__DATASET EXTRACT__.
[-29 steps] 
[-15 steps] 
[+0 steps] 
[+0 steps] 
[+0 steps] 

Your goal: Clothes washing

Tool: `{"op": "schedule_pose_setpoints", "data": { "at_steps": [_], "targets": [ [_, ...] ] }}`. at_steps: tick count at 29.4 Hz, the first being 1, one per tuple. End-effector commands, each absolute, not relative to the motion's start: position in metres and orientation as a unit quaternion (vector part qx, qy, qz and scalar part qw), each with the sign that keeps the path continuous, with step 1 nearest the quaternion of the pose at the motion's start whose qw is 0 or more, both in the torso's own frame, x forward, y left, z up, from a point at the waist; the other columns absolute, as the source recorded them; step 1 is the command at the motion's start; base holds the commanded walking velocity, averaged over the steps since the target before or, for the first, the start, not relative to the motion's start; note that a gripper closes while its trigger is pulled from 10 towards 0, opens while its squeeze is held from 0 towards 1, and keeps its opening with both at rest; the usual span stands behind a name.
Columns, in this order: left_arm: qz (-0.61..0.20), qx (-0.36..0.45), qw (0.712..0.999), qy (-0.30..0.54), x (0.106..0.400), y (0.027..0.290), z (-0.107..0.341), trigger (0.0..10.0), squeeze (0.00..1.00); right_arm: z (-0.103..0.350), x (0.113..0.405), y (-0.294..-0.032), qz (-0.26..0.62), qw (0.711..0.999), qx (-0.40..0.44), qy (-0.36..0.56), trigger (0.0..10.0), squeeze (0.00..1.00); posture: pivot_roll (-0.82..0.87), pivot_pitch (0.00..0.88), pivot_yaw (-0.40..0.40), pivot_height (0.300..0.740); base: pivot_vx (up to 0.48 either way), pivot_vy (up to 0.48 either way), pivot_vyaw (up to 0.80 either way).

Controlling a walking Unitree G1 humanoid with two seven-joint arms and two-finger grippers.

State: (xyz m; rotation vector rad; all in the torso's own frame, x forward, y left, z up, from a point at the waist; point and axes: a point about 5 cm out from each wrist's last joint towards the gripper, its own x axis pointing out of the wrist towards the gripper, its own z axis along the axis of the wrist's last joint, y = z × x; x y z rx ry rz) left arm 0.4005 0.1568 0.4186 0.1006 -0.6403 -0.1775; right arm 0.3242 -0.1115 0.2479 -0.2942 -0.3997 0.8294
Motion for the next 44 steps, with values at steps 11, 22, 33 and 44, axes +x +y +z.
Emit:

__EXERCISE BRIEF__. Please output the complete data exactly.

__WRITTEN RESPONSE__.
[-29 steps] 
[-15 steps] 
[+0 steps] 
[+0 steps] 
[+0 steps] 

Your goal: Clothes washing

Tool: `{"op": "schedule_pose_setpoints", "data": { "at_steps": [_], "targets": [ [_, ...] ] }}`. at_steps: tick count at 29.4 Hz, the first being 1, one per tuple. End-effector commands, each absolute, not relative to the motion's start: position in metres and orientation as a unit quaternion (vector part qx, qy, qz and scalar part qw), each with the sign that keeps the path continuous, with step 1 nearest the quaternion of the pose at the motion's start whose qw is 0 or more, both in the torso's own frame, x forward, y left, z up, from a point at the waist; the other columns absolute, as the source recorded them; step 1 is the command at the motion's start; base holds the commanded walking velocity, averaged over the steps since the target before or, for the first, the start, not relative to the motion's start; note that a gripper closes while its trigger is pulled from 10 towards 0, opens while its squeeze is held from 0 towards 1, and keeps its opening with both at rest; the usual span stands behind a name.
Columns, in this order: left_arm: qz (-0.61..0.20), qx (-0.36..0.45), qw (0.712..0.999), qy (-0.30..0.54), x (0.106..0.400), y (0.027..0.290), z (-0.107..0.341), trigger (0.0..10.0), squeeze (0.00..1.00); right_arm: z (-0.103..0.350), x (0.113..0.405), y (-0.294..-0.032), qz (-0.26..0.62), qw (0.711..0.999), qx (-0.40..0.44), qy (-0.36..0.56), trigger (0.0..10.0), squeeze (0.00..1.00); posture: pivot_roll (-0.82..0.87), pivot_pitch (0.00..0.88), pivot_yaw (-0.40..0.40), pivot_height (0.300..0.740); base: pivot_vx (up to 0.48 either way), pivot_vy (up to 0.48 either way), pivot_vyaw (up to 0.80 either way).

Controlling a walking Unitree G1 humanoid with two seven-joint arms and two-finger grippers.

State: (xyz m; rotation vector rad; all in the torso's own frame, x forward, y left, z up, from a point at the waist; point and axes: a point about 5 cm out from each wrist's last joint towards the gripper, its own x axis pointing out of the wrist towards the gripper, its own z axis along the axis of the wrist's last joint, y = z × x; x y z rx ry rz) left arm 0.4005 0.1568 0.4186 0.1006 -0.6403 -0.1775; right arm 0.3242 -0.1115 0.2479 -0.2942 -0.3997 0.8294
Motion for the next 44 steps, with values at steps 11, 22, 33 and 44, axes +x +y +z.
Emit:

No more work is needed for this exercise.